Data section Start Marker
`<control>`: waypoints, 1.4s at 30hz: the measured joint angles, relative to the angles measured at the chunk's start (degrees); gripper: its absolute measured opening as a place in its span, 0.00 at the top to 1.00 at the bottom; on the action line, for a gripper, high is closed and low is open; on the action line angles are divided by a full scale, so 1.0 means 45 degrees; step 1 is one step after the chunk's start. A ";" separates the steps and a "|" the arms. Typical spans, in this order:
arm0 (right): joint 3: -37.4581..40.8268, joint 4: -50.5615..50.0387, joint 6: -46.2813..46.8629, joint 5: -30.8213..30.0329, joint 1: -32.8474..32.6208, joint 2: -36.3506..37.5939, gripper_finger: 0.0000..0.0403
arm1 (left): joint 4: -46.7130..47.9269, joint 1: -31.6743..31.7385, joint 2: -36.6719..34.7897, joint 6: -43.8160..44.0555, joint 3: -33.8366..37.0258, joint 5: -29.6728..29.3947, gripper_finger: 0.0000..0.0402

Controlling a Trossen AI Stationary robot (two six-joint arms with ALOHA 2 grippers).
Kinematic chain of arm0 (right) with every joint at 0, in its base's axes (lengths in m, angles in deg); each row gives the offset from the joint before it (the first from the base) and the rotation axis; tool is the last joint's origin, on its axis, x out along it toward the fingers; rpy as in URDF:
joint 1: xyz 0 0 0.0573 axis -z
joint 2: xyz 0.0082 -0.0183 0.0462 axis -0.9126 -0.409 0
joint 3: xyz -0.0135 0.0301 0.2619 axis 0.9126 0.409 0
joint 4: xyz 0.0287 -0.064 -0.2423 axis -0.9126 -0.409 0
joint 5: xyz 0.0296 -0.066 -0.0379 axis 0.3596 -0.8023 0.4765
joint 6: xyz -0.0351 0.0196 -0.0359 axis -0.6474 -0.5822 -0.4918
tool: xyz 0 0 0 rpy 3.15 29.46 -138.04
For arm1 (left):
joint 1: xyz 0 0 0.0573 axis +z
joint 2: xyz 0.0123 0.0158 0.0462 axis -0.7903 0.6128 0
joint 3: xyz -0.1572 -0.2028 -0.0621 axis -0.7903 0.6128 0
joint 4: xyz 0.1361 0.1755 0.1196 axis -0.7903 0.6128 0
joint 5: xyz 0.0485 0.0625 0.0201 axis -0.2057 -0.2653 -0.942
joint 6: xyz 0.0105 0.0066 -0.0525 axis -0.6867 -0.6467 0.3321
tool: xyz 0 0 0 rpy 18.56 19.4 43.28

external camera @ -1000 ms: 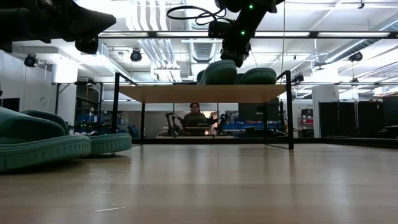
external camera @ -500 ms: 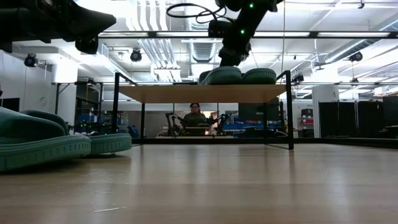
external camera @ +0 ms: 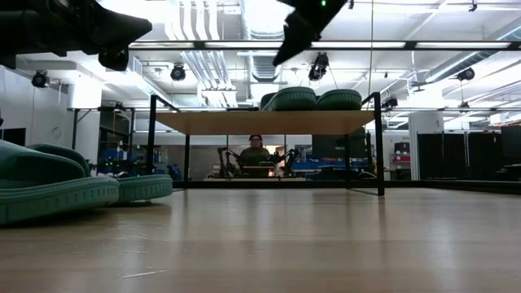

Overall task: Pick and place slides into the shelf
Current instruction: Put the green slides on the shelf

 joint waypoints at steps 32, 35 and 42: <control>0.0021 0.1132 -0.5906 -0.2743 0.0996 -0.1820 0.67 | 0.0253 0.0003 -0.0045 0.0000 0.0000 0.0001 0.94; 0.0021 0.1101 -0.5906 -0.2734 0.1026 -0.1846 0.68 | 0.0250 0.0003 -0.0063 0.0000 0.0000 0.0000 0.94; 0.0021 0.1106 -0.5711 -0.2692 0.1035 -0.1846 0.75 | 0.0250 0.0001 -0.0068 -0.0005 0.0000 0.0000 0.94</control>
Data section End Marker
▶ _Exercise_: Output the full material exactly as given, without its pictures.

▶ _Reply_:
`<control>`: waypoints, 1.4s at 30hz: the measured joint angles, relative to the angles measured at the chunk's start (degrees); gripper: its absolute measured opening as a place in its span, 0.00 at the top to 1.00 at the bottom; on the action line, for a gripper, high is closed and low is open; on the action line angles are divided by a full scale, so 1.0 means 45 degrees; step 1 is one step after the chunk's start. A ";" separates the steps and a "|" the arms. Typical spans, in this order:
arm0 (right): joint 3: -37.4581..40.8268, joint 4: -50.5615..50.0387, joint 6: -46.2813..46.8629, joint 5: -30.8213..30.0329, joint 1: -32.8474..32.6208, joint 2: -36.3506..37.5939, gripper_finger: 0.0000..0.0403
arm1 (left): joint 4: -46.7130..47.9269, joint 1: -31.6743..31.7385, joint 2: -36.6719..34.7897, joint 6: -43.8160..44.0555, joint 3: -33.8366..37.0258, joint 5: -29.6728..29.3947, gripper_finger: 0.0000..0.0402

Controlling a Trossen AI Stationary robot (two six-joint arms with ALOHA 2 grippers).
Kinematic chain of arm0 (right) with every joint at 0, in its base's axes (lengths in m, angles in deg); each row gives the offset from the joint before it (the first from the base) and the rotation axis; tool is the last joint's origin, on its axis, x out along it toward the fingers; rpy as in URDF:
joint 1: xyz 0 0 0.0573 axis -z
joint 2: xyz 0.0082 -0.0183 0.0462 axis -0.9126 -0.409 0
joint 3: xyz -0.0135 0.0301 0.2619 axis 0.9126 0.409 0
joint 4: xyz 0.0287 -0.064 -0.2423 axis -0.9126 -0.409 0
joint 5: xyz 0.0296 -0.066 -0.0379 axis 0.3596 -0.8023 0.4765
joint 6: xyz -0.0351 0.0196 -0.0359 axis -0.6474 -0.5822 -0.4918
tool: xyz 0 0 0 rpy 3.15 29.46 -138.04
For arm1 (left):
joint 1: xyz 0 0 0.0573 axis +z
joint 2: xyz 0.0123 0.0158 0.0462 axis -0.7903 0.6128 0
joint 3: xyz -0.1572 -0.2028 -0.0621 axis -0.7903 0.6128 0
joint 4: xyz 0.1361 0.1755 0.1196 axis -0.7903 0.6128 0
joint 5: xyz 0.0485 0.0625 0.0201 axis -0.2057 -0.2653 -0.942
joint 6: xyz 0.0105 0.0066 -0.0525 axis -0.6867 -0.6467 0.3321
tool: xyz 0 0 0 rpy 18.56 19.4 43.28

external camera @ -1000 ms: 
external camera @ -500 ms: 
external camera @ +0 ms: 

Overall task: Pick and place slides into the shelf
Current instruction: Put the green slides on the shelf

 joint waypoints at steps 32, 35 and 42: <control>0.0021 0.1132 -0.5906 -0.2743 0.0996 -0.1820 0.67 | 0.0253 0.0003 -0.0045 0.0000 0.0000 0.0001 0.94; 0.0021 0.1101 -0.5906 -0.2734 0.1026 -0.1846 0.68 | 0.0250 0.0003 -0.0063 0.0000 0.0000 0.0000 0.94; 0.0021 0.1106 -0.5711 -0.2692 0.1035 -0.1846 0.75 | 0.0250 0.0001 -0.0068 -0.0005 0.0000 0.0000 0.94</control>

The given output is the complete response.